Adaptive Context Compression Framework
The proposed adaptive context compression framework addresses these challenges by implementing several key components:
- Importance-aware memory selection: This feature allows the model to prioritize which pieces of information are most critical to retain, ensuring that essential context is preserved while less relevant details can be discarded.
- Coherence-sensitive filtering: By focusing on maintaining coherence, the model can filter out information that may disrupt the flow of conversation, enhancing the overall quality of interactions.

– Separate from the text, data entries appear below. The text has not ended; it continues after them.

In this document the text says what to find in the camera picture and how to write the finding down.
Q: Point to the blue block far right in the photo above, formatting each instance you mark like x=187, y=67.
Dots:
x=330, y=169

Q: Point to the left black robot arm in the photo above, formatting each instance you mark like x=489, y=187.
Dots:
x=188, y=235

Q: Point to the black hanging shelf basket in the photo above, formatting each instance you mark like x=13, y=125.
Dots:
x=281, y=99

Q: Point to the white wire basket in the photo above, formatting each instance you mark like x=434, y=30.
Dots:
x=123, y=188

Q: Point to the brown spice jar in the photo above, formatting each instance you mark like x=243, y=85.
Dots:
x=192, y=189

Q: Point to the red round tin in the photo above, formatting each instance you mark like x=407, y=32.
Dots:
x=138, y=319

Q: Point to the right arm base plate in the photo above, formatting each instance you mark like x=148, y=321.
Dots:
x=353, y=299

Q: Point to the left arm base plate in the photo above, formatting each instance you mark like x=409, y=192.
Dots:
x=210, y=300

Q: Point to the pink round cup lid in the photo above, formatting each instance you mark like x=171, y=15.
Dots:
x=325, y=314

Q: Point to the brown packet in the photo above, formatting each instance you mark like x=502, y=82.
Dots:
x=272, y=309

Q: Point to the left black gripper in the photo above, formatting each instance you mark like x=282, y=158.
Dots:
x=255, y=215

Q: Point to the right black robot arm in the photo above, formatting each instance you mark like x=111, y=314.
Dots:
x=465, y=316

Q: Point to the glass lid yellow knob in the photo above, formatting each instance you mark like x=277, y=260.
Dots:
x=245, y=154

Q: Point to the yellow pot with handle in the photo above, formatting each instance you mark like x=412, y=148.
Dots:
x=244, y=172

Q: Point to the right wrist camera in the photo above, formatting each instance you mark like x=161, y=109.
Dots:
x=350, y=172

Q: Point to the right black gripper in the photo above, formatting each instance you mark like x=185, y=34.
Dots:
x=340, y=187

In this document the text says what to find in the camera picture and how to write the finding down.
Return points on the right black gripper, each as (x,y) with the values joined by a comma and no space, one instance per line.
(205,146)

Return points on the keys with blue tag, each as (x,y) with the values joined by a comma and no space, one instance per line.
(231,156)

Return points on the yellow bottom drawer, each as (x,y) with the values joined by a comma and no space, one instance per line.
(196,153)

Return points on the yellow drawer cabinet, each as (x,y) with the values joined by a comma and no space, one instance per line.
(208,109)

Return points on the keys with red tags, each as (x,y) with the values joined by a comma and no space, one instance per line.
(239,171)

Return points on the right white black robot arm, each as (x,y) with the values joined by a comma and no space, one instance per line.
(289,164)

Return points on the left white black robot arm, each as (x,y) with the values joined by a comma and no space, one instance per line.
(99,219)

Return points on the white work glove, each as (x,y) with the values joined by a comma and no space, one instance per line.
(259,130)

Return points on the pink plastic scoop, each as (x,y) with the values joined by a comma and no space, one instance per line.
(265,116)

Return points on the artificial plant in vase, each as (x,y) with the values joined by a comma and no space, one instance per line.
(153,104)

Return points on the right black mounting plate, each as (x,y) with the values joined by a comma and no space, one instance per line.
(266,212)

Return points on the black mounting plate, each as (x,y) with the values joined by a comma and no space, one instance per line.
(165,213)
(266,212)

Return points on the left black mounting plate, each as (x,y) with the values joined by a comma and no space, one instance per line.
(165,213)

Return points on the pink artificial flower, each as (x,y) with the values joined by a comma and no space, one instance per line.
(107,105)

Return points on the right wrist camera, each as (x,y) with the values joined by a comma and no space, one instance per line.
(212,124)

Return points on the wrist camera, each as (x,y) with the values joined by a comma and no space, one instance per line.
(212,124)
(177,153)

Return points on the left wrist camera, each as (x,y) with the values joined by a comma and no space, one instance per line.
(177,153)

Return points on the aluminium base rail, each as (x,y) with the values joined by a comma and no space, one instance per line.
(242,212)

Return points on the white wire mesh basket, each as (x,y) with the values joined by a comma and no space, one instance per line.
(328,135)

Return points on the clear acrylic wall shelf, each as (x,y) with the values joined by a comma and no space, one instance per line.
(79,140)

- Dynamic budget allocation: This component enables the model to allocate computational resources intelligently, adapting to the needs of the interaction and optimizing performance based on current requirements.
Evaluation and Results
The effectiveness of the adaptive context compression framework was assessed using several benchmarks, including LOCOMO, LOCCO, and LongBench. The evaluation metrics focused on:
- Answer quality
- Retrieval accuracy
- Coherence preservation
- Efficiency
Experimental results indicate that the proposed method consistently outperforms existing memory and compression-based approaches. Key findings include:
- Significant improvements in conversational stability
- Enhanced retrieval performance
- Reduced token usage
- Lower inference latency
Conclusion
The introduction of adaptive context compression presents a promising avenue for enhancing the performance of LLMs during long-running interactions. By effectively balancing long-term memory preservation with computational efficiency, this framework not only improves user experience but also sets the stage for future advancements in conversational AI technology. Further research is recommended to explore additional enhancements and applications of this adaptive approach.